▸ **What to work on**
Check every line of the data for the string "plush" and copy the ones that have it.

Source data below:

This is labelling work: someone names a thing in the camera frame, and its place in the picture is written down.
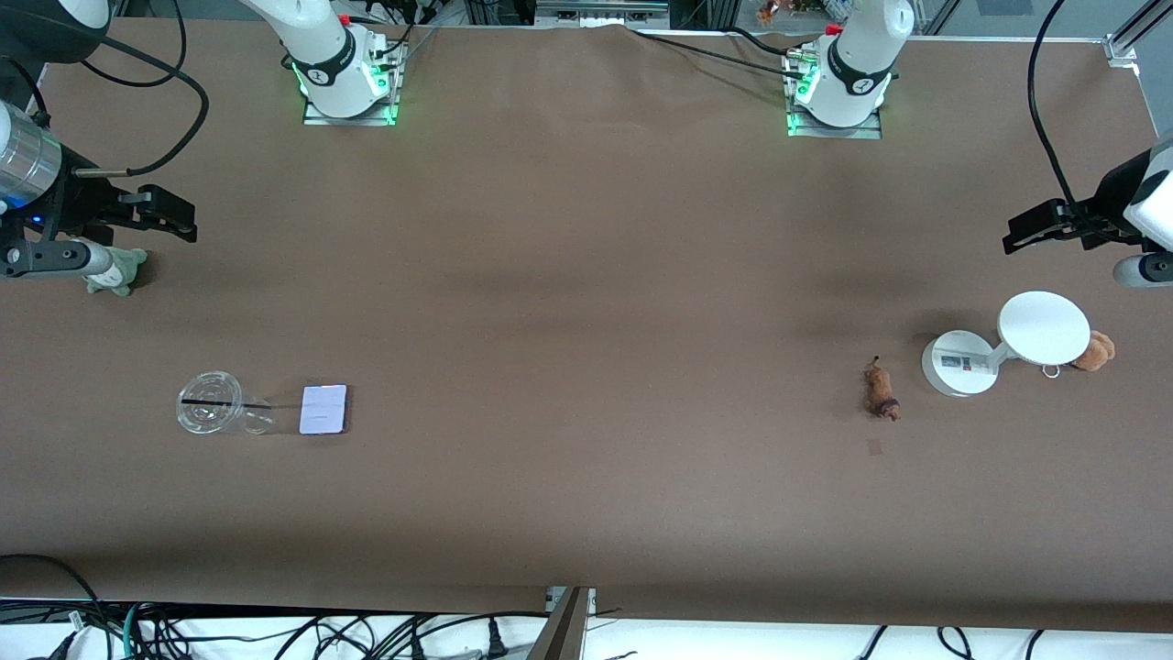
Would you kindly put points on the black drinking straw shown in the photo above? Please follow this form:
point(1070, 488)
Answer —
point(211, 401)

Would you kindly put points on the brown bear plush toy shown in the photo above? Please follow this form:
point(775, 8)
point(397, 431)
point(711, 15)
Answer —
point(1095, 350)

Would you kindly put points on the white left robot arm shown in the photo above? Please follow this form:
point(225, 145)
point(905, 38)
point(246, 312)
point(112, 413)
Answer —
point(857, 64)

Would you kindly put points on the clear plastic cup with lid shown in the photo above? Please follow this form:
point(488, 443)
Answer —
point(209, 417)

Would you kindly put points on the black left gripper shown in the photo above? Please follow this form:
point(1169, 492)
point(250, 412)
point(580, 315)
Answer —
point(1110, 203)

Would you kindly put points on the white round scale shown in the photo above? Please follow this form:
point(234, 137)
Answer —
point(1045, 328)

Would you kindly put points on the small brown figurine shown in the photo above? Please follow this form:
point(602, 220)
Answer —
point(770, 11)

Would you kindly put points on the grey metal box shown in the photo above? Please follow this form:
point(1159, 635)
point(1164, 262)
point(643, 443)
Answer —
point(600, 11)

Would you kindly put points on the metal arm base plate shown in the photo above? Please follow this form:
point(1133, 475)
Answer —
point(316, 115)
point(871, 128)

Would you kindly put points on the aluminium frame corner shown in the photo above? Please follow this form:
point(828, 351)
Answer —
point(1123, 41)

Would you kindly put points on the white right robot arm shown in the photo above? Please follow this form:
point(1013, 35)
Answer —
point(330, 55)

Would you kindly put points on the brown lion statue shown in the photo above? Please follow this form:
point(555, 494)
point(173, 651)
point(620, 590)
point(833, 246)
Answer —
point(882, 390)

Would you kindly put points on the aluminium profile beam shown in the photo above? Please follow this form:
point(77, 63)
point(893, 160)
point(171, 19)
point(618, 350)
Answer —
point(564, 632)

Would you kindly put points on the green totoro plush toy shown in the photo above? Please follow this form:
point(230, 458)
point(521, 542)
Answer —
point(124, 275)

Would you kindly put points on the smartphone with white screen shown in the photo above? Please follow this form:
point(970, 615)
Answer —
point(323, 410)

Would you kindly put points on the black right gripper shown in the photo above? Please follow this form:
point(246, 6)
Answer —
point(75, 203)

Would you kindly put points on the black power plug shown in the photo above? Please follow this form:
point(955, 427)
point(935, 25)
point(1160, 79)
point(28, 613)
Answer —
point(496, 642)

End of Source data.

▸ **Output of the task**
Would you kindly put points on the brown bear plush toy shown in the photo above? Please follow this form:
Would you kindly put points on the green totoro plush toy shown in the photo above? Please follow this form:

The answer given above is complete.